第174話 5ヶ月と19日目 11月13日(金)

文字数 1,314文字

 事務仕事とは言え派遣バイトの有った今日。
 何故か転生小説を書き上げ脱稿する事に成功した。
 やはり規則正しい生活が幸いしたか。
 短時間の仕事で余り稼ぎが無いのでお鉢が回って来たのだが、派遣先が蒲田だったので引き受けたのである。
 どうしてもトンカツが食べたかったのだ。
 B級グルメとしては久しぶりに蒲田の或るトンカツ屋のヒレカツが食べたかったのである。
 充実のヒレカツを楽しんだせいか、絶好調のうちに小説を書き終えたのだ。
 後は編集と校閲作業のみとなるし、明日以降は並行して書評も書かなければ。
 と、ここ迄なら今日も平凡な1日だったみたいだな、何だ詰まらない、と、言う事にもなろうが、それが派遣バイトに向かう往路の事新宿で凄い逸材に出会ったのである。
 読者諸兄には40代後半〜60代の母上様をお持ちの方も多く居られるかと思う。
 仮にではあるが、普段はエレガント、で、なくとも普通に良識有る身なりを身上とする母上様だとして、或る日突然ゴスロリでキラキラメークをして家を出ようとした所を見掛けたとしたら、貴方ならどうする。

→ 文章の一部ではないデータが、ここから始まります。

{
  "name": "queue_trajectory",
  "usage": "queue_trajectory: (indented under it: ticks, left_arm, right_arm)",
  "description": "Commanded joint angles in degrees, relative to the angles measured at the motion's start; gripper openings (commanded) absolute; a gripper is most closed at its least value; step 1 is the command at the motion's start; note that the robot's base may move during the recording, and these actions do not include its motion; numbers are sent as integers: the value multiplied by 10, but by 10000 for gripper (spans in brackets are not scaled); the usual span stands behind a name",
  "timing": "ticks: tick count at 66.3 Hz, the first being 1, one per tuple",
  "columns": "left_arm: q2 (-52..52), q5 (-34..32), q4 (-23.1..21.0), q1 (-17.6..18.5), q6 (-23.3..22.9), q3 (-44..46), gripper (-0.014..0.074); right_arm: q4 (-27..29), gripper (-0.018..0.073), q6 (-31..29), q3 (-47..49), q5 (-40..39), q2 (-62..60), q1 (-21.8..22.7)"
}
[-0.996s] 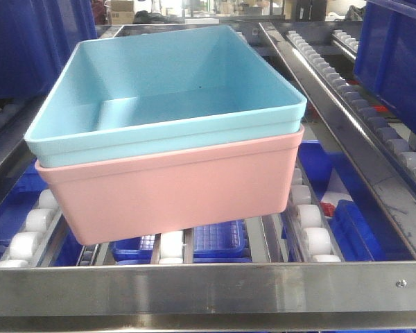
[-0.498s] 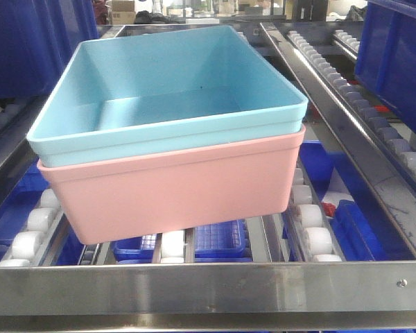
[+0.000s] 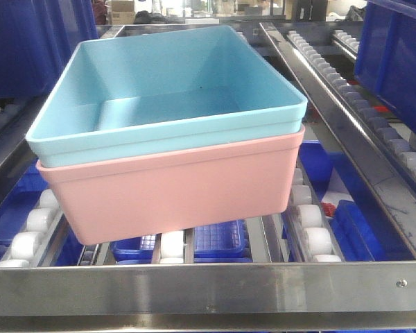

 1・「お母さん何考えてんの。お願いだからそんな格好止めて。ご近所に見られたらどうすんの!」、と、ストレートに怒り服を脱がす。

 2・「お母さん何があったの。相談に乗るからさ。一先ず話しようよ」、と、リビングに押し戻し、頃合いを見計らい病院に連れて行く。

 3・「お母さん超イケてる。ゴスロリ最高ーッ。私(または俺)もゴスロリに着替えるから待ってて、一緒にお出掛けしようよ」、と、自分もゴスロリになって二人で一緒に出掛ける。

 恐らく大半の方は1もしくは2の対応をなさることだろう。
 まあ、3の対応をする方はレアだと思う。
 今日新宿でガチの40代後半〜60代のゴスロリ女性を見掛けたのだ。
 恐らくその人はシングルだと思うが、もしも息子や娘が居るとすれば3と言う事になる。
 しかしまだそれなら仮装と言うか、娘に付き合っていると言う事で理解は出来る。
 但しその人は一人ゴスロリのキラキラメークだったのである。
 もし息子や娘が居なくとも結婚していたとしたら、旦那が止めるだろう。
 否、旦那が仕事で留守の時を見計らってか。
 何れにしても私はその人とすれ違う時小さくではあるが、「マジかよ」、と、独りごちたほどだ。
 以降これからその女性をゴスロリ姐さんと呼ぶ事にする。
 ゴスロリオバサンと言うのも何だし、ゴスロリ姉さんでは上手くないし、やはりゴスロリ姐さんで行く。
 とか、考えているうちに、今日も競馬の開催時間もパチンコ屋の閉店時間も過ぎた。
 やはり今日の競馬やパチンコでの無事は、派遣バイトのお蔭だろう。
 それにゴスロリ姐さんに会えたのも、派遣バイトに行ったからこそだ。
 そして明日の無事は小説と書評が、と、書き掛けた処で、凄いファンタジーなシーンが脳裏を過ぎった。
 変態プリキュア女装オジサンこと18Rと、ゴスロリ姐さんが手を繋いで歩いているシーンである。
 否、絶対に無い。
 と、首を左右に振って抗い、明日の競馬とパチでの無事は、やっぱり小説と書評で確実だと祈念する私であった。
 
 追伸・水槽の底の方が大好きな日向君です。